Every line of the listing is returned unchanged, and every picture is dropped.

**DATA BLOCK**
++++
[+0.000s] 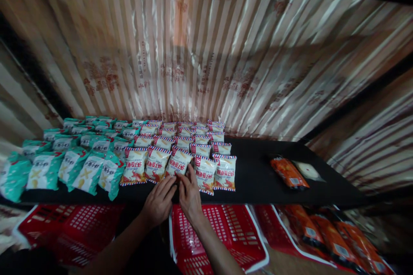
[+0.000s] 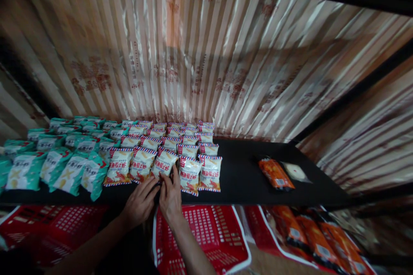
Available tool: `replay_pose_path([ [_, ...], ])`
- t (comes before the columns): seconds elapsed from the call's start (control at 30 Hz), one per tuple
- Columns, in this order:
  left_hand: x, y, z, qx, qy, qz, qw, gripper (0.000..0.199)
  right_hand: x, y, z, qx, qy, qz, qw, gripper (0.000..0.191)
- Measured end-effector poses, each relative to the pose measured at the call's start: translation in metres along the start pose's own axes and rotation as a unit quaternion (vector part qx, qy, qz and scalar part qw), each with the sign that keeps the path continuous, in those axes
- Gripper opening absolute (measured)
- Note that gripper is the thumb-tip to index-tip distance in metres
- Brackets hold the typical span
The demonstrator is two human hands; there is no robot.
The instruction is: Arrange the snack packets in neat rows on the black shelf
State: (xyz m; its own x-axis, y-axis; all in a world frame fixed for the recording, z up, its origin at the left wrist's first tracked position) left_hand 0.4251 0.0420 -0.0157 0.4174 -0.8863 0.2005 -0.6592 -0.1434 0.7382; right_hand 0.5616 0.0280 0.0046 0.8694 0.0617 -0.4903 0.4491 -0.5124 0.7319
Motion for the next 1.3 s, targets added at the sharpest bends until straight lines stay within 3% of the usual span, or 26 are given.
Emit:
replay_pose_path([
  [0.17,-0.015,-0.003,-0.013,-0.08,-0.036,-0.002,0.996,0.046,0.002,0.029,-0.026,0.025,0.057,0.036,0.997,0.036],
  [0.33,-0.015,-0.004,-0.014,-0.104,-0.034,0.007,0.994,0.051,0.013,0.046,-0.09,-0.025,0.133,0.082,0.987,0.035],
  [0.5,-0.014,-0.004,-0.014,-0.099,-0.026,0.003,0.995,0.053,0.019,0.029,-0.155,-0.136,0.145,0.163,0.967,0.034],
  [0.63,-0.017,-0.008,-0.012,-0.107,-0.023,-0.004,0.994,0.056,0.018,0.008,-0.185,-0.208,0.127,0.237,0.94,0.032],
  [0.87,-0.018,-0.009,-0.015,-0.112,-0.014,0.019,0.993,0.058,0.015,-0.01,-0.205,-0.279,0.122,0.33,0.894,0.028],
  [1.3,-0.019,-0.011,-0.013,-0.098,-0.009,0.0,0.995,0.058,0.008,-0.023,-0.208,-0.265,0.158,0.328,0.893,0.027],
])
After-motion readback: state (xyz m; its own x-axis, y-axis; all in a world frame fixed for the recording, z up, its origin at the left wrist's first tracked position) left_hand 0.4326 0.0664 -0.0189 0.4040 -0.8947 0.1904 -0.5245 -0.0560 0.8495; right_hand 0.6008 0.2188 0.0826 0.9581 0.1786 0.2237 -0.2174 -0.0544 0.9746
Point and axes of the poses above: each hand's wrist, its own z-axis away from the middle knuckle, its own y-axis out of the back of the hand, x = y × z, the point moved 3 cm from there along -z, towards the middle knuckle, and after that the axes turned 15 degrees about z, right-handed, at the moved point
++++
**TASK RESULT**
[+0.000s] 
[+0.000s] 
Available tool: `replay_pose_path([ [_, ...], ])`
- t (comes before the columns): seconds elapsed from the call's start (control at 30 Hz), one per tuple
- Columns, in this order:
  left_hand: x, y, z, qx, qy, qz, qw, gripper (0.000..0.199)
  right_hand: x, y, z, qx, qy, qz, qw, gripper (0.000..0.191)
- Measured end-effector poses, each relative to the pose measured at the call's start: translation in metres along the start pose's own axes and rotation as a unit quaternion (vector part qx, qy, qz and scalar part qw), each with the sign that keeps the path continuous, in those axes
- Gripper opening absolute (measured)
- Note that gripper is the thumb-tip to index-tip distance in metres
- Brackets hold the typical span
The demonstrator is two human hands; there is no robot.
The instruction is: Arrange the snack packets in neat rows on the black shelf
State: (xyz m; its own x-axis, y-axis; all in a world frame fixed for the recording, z up, its origin at the left wrist's first tracked position) left_hand 0.4251 0.0420 -0.0157 0.4174 -0.8863 0.2005 -0.6592 -0.1434 0.7382; right_hand 0.5616 0.0280 0.0046 0.8694 0.0617 -0.4903 0.4491 -0.5124 0.7319
Motion for the next 1.3 s, targets added at the sharpest bends until straight lines stay within 3% of the usual span, or 26 are given.
Emit:
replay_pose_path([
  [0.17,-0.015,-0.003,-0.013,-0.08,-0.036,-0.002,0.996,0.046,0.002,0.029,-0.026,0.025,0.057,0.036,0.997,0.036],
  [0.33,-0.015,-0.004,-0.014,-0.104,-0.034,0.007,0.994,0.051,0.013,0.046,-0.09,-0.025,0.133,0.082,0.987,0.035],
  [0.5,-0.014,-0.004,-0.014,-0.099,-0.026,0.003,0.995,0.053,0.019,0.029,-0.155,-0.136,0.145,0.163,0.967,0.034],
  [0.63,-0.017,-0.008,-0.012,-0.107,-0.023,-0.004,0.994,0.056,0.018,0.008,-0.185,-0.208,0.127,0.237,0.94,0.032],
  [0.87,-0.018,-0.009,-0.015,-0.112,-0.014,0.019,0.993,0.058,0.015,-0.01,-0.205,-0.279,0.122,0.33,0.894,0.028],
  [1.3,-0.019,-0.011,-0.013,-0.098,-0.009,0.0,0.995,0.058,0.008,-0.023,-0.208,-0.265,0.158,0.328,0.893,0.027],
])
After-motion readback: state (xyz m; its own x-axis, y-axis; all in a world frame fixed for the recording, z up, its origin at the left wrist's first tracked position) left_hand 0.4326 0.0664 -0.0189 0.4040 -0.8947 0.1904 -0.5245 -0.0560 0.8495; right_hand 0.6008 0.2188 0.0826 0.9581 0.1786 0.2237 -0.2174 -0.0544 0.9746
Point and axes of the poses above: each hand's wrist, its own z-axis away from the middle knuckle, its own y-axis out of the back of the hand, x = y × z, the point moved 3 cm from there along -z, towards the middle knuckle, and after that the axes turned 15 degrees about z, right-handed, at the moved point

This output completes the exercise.